Dunque, è indubbio che, tramite la co-ubicazione e, soprattutto, i flussi diretti di dati, gli HFT hanno accesso alle informazioni di mercato prima degli slow trader. Inoltre, grazie alla programmazione algoritmica, essi possono processare tali informazioni e fare trading sulla base delle stesse in tempi estremamente ridotti. In questo modo, gli HFT godono del primo accesso alle informazioni di trading, circostanza che consente loro di operare in anticipo rispetto alla gran parte degli operatori di mercato, “incidendo” sui prezzi dei titoli “sottostanti” a spese di detti operatori, prima che le informazioni raggiungano questi ultimi. Pertanto, come è stato (suggestivamente) prospettato [43], gli HFT potrebbero rappresentare una classe di insider trader “strutturali”, con un accesso prioritario alle informazioni e una capacità smisurata di influenzare la formazione dei prezzi sui mercati. Eppure, allo stato, come già rilevato, né la disciplina positiva in ambito europeo né tantomeno quella statunitense qualificano in alcun modo come illegittima l’asimmetria informativa che nei fatti si verifica tra gli HFT e gli altri operatori del mercato. Tuttavia, i casi sopra menzionati, riguardanti Euronext Amsterdam e l’inizia­tiva regolamentare della SEC, hanno attirato l’attenzione sulla possibile disparità informativa, ascrivibile alla ricezione dei flussi diretti di dati, che sussisterebbe, non tanto tra trader HFT e slow trader, bensì tra i trader HFT destinatari degli stessi e gli altri HFT. Per comprendere meglio il punto oggetto di analisi, è bene, tuttavia, essere ancor più granulari, dal punto di vista tecnico, in merito all’effetto combinato di co-ubicazione e flusso diretto di dati. Se, come è noto, la negoziazione di strumenti finanziari al giorno d’oggi avviene quasi interamente in modalità elettronica, le moderne sedi di negoziazione operano, nei fatti, come meccanismi di abbinamento di ordini degli strumenti ivi ammessi alle negoziazioni (che, a livello algoritmico, prevedono l’acquisto o la vendita di una quantità prestabilita di titoli al raggiungimento di un prezzo prestabilito per strumento finanziario) ricevuti mediante un sistema (o portale) centralizzato di raccolta di tali ordini. Dall’associazione di ordini abbinabili di segno opposto derivano le operazioni di [...]

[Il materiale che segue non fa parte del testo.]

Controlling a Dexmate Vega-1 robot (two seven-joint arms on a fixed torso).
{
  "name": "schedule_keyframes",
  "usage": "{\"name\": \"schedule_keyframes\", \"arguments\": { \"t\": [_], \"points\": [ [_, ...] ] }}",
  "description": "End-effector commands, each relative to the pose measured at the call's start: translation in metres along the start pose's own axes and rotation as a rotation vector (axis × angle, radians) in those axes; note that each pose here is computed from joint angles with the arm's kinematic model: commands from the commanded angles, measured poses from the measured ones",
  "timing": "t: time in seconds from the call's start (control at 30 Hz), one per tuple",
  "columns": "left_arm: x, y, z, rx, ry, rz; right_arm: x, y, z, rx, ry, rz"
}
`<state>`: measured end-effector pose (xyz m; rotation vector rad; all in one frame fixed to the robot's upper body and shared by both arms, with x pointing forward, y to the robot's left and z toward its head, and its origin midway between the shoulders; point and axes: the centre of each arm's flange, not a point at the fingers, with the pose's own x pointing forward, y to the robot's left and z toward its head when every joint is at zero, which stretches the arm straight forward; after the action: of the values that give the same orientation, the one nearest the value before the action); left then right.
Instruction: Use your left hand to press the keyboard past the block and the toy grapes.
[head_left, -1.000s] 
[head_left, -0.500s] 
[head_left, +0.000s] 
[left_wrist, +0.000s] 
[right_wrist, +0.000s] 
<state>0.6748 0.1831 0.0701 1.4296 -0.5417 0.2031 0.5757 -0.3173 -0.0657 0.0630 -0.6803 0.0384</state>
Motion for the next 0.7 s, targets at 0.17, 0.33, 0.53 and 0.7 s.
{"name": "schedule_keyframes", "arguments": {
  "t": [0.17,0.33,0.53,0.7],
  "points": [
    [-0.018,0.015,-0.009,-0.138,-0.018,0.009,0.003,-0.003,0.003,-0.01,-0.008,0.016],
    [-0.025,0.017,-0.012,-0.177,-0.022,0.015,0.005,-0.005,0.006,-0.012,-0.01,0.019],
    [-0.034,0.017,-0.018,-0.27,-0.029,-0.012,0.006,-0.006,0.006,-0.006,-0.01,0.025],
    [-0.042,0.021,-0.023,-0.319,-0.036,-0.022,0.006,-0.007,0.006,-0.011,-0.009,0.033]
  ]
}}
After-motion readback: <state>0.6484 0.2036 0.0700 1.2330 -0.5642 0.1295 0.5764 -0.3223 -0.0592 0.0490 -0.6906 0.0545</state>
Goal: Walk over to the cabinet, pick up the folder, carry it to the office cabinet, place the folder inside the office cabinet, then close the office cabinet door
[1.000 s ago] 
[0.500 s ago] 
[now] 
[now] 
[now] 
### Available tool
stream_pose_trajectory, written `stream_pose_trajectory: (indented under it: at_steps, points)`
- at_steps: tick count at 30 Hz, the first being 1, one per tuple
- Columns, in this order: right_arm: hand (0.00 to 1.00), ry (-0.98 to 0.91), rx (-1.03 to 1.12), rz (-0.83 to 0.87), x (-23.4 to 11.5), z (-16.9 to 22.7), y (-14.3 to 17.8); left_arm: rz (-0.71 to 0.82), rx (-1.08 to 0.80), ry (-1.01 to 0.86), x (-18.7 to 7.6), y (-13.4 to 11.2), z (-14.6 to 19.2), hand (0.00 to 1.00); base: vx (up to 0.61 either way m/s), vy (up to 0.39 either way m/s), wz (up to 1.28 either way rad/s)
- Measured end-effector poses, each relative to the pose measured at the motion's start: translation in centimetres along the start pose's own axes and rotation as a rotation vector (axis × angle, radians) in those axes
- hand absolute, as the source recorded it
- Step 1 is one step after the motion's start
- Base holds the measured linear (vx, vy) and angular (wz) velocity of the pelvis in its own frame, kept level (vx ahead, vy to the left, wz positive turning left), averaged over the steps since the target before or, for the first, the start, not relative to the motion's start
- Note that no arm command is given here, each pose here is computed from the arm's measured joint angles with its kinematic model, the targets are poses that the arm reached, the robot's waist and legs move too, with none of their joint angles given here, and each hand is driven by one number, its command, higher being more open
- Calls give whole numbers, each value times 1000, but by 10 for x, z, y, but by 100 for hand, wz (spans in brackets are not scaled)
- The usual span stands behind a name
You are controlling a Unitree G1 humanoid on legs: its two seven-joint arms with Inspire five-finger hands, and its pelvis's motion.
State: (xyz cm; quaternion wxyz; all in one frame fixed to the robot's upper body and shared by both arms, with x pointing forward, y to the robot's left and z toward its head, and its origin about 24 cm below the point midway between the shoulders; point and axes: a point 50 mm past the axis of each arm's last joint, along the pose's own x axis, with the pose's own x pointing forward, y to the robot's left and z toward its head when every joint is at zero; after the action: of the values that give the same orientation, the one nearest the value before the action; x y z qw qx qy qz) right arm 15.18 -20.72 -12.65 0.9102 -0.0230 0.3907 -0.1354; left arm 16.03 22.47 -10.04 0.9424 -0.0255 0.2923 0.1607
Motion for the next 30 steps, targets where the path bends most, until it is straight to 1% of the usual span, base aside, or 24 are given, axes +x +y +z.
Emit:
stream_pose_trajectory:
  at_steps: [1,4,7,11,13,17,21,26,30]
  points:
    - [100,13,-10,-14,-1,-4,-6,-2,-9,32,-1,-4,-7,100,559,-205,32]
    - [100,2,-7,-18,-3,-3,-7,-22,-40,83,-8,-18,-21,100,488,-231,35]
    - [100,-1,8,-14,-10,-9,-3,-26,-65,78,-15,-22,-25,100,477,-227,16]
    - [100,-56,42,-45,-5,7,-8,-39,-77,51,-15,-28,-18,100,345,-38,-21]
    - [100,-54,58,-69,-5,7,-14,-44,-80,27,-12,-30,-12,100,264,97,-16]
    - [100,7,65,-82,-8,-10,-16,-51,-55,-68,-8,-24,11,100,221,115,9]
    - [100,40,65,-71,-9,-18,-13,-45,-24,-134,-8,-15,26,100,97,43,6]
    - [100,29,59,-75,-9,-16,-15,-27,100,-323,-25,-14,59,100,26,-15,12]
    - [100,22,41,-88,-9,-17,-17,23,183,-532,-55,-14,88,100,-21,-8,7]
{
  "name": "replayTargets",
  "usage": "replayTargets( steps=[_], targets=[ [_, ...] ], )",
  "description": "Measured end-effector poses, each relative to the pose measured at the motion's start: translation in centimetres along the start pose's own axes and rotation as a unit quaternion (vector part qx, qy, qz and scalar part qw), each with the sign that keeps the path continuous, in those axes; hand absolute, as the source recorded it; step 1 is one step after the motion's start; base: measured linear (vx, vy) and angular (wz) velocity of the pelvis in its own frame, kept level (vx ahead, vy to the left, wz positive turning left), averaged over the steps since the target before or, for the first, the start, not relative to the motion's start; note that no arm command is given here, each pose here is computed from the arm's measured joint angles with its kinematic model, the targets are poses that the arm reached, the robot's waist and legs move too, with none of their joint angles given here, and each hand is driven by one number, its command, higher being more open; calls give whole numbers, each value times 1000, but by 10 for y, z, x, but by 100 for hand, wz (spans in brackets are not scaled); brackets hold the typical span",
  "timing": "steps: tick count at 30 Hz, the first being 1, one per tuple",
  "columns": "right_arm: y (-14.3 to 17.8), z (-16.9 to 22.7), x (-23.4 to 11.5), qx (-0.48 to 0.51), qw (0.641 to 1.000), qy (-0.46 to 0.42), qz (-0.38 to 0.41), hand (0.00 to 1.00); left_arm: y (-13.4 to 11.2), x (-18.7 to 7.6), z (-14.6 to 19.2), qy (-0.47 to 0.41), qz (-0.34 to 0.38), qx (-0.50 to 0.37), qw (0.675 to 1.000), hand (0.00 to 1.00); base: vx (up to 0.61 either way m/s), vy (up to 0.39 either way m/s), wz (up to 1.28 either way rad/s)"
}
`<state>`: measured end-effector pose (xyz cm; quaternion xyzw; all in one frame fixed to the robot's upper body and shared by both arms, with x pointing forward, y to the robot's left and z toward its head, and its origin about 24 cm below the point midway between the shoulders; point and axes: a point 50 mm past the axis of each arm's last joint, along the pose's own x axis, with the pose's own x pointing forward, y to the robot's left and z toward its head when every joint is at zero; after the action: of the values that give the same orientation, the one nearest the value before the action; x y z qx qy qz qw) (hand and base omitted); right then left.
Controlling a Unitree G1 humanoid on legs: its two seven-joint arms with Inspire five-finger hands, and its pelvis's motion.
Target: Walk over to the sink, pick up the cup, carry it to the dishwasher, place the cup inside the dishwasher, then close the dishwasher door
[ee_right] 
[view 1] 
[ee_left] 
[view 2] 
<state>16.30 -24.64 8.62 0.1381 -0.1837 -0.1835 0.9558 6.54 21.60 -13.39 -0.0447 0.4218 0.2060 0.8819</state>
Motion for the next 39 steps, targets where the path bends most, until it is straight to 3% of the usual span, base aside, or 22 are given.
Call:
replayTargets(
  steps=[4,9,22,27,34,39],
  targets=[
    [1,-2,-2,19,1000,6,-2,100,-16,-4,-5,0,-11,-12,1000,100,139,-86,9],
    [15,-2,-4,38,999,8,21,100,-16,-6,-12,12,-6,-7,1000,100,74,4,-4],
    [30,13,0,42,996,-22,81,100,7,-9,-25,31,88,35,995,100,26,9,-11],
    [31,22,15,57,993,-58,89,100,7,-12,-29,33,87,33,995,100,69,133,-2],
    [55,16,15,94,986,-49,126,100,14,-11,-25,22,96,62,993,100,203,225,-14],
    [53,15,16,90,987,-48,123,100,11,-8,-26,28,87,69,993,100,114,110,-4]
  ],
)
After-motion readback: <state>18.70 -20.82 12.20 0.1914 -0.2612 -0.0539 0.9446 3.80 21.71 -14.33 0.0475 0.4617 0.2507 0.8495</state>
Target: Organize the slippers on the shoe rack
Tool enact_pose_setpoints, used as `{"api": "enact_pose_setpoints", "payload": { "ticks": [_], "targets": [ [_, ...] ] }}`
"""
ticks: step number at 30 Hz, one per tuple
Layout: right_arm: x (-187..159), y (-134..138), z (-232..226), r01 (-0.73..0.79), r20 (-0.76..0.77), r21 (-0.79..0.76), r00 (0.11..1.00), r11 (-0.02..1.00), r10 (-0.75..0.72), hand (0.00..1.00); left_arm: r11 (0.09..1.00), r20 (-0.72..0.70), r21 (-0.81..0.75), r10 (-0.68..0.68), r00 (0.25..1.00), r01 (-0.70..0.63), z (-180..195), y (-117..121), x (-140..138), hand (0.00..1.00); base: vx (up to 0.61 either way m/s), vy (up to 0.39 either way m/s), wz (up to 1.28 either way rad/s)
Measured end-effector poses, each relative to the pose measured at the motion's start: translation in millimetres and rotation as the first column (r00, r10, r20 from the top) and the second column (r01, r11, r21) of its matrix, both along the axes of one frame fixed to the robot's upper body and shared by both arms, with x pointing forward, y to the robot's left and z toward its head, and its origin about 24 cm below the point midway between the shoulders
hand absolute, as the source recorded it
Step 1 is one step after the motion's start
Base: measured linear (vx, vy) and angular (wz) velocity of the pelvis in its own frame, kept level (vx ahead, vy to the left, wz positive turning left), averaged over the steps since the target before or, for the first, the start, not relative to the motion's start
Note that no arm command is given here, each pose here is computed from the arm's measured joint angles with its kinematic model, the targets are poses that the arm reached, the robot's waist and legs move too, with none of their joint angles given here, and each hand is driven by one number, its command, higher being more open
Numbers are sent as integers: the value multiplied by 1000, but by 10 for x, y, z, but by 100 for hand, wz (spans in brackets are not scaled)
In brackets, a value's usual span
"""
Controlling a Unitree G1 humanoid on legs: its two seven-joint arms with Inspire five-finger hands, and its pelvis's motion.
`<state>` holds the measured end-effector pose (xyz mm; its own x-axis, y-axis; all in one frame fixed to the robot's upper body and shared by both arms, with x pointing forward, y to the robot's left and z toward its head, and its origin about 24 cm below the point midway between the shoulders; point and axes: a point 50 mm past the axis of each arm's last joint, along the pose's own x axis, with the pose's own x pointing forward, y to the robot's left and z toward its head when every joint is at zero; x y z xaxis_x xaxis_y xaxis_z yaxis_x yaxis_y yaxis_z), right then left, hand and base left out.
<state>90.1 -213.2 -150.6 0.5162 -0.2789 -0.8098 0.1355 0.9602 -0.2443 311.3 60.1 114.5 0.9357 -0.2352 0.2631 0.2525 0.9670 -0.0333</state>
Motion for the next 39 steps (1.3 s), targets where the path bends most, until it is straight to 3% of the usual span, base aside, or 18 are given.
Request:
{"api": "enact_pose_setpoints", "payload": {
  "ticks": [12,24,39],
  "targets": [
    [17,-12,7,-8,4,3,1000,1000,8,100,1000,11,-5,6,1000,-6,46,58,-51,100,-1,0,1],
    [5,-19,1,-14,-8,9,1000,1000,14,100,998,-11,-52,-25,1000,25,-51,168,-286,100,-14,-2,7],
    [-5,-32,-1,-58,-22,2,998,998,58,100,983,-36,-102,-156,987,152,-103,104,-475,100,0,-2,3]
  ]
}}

4. Insider trading: l’esperienza statunitense

Cominciando l’analisi dagli Stati Uniti, peraltro il primo ordinamento in assoluto ad adottare una normativa che vietasse l’insider trading [47], merita ricordare che l’unica disposizione del Securities Exchange Act del 1934 a regolare direttamente la materia era la Section 16, che proibiva, tra l’altro, i c.d. short-swing profits [48]. Tuttavia, la previsione legislativa su cui si sarebbe poi imperniato il successivo sviluppo della disciplina in questione era (ed è tuttora, salvo quanto si dirà infra sui tentativi di “codificazione” in essere negli Stati Uniti) la Section 10(b), la quale non solo, curiosamente, non cita affatto i termini “insider trading”, ma, in concreto, si limita a rimettere alla normativa secondaria, emanata dalla SEC, la definizione del perimetro della fattispecie [49]. Eppure, nemmeno la regolamentazione di dettaglio della SEC del 1942, contenuta nella Rule 10b-5, menziona, né tantomeno definisce, l’illecito di insider trading [50]; essa, piuttosto, rimane una “general anti-fraud provision”. A definire i contorni e gli elementi caratteristici dell’insider trading è stata, dunque, la giurisprudenza successiva all’introduzione delle disposizioni summenzionate [51], la cui diacronia, però, si è estrinsecata in un processo evolutivo tipico delle corti di common law (come tale non necessariamente lineare o sistematico, ma a volte persino contraddittorio) piuttosto che in una ordinata esegesi testuale del dettato normativo codificato [52]. Non può essere questa la sede per descrivere in dettaglio l’evoluzione della disciplina statunitense in materia di insider trading, ma si può comunque affermare che, dei vari elementi costitutivi dell’illecito in questione (ossia, tra gli altri, (i) l’esistenza di un’informazione “privilegiata” o, appunto, negli Stati Uniti, «material» [53] e «non-public» [54], (ii) lo stato psicologico o soggettivo dell’autore del­l’il­lecito [55], (iii) il compimento di un’operazione di mercato “sulla base” [56] dell’in­formazione material e non-public), quello che ha suscitato il maggior interesse degli operatori e, quindi, in sostanza, della giurisprudenza è stato quello relativo (iv) all’individuazione di un [...]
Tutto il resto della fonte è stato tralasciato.